Colete as amostras por pipetação e coloque-as em novos tubos anotados. Congele as amostras. Armazene amostras secas à temperatura ambiente ou 20 graus Celsius.
Misture as amostras secas com 2 microlitadores de 1 ritâneo de sódio molar cyanoboroidido e tetrahidrofurano, e 2 microlitres de 8 amino 1-3-6 pireno trissulfônico. Incubar a 42 graus Celsius por 16 horas no escuro. Adicione 46 microliters de água ultra pura a cada amostra.
Para diluir as amostras 50 vezes, adicione um microliter da amostra a 49 microliters de água ultra pura em 100 microlírios microliteres. No vórtice para misturar bem. Coloque as amostras no escuro por 5 a 10 minutos enquanto estiver definindo o rosto.
Para realizar a eletroforese de polaridade reversa, configure o método, defina a pressão de injeção para 0,5 libra de força por polegada quadrada. Em seguida, defina a polaridade para reverter o modo de separação. Diluir o tampão de separação de carboidratos ligado a N para um terço em água ultra pura.
Realize a separação de glicos rotulados APTS no tampão diluído a 30 kilovolts em um capilar de sílica fundido nu. Em seguida, configure o tempo de injeção e inicie a análise. Exporte os arquivos ASC e CDF contendo o perfil de eletroferograma e os dados de integração, respectivamente.
Abra o arquivo ASC e desenhe a unidade de fluorescência relativa de acordo com o gráfico de tempo. Abra o arquivo CDF. Prossiga com uma primeira integração automática e ajuste os seguintes parâmetros com a integração vale-vale e área mínima.
Verifique e corrija qualquer evento de integração inadequado manualmente. Os sinais de fluorescência observados entre 4,13 e 4,67 minutos originaram-se da APTS não redigida. O tempo aleúte de Maltohexaose DP 6 foi estimado em 8,49 minutos.
Os APTS rotulados glucanos de glicogênio bovino foram identificados com base no tempo aleúno da DP 6. Nenhum traço de Maltooligosacarídeo livre foi detectado na amostra de controle na qual o glicogênio não foi incubado com enzimas desbranching. O painel de entrada mostra uma separação de cadeias glucan até 44 DP. A distribuição do comprimento da cadeia é mostrada como o percentual de DP para cada DP. O comprimento médio da cadeia foi calculado somando cada percentual de cadeia vezes O grau correspondente de polimerização.

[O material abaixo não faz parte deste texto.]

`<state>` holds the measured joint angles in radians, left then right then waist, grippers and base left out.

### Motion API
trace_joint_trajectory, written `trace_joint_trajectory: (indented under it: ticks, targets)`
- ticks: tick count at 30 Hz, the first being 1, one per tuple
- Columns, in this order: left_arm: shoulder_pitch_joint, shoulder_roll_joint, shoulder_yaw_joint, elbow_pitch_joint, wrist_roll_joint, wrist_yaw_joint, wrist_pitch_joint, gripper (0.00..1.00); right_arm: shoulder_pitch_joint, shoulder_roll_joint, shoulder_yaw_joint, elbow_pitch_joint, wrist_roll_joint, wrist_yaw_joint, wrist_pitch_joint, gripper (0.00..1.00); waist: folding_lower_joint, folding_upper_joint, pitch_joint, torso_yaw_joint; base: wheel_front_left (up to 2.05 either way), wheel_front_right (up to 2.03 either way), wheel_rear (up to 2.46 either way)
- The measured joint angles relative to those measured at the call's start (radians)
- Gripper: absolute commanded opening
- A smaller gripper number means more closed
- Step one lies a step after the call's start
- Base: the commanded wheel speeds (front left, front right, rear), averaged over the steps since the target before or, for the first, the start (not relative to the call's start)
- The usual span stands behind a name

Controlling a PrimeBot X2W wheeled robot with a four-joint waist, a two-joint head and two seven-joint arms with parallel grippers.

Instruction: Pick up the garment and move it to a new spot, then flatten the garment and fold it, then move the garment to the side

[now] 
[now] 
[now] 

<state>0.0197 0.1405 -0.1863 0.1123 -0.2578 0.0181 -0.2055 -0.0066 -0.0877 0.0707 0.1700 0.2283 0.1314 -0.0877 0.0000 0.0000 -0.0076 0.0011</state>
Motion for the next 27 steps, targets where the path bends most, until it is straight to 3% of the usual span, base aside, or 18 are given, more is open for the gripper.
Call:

A análise facial mostrou que os glucas mais abundantes são maltose e fígado de coelho, Maltohexaose na ostra, e Maltoheptaose no fígado bovino. As distribuições de comprimento da cadeia de glicogênio purificadas do tipo selvagem e cepas bacterianas mutantes foram determinadas por meio da análise facial. As análises subtrativas foram realizadas subtraindo a porcentagem de cada DP do tipo selvagem da porcentagem de cada DP de mutantes.
As distribuições médias de comprimento da cadeia de glicogênio do tipo selvagem e mutantes de Synechocystis foram normalizadas de acordo com o pico máximo observado para cada CLD. Esta técnica permite uma melhor compreensão das doenças humanas associadas a um defeito no metabolismo glicogênio, particularmente a doença de Andersen, rica resultado do acúmulo de partículas glicogênio anormais nas células.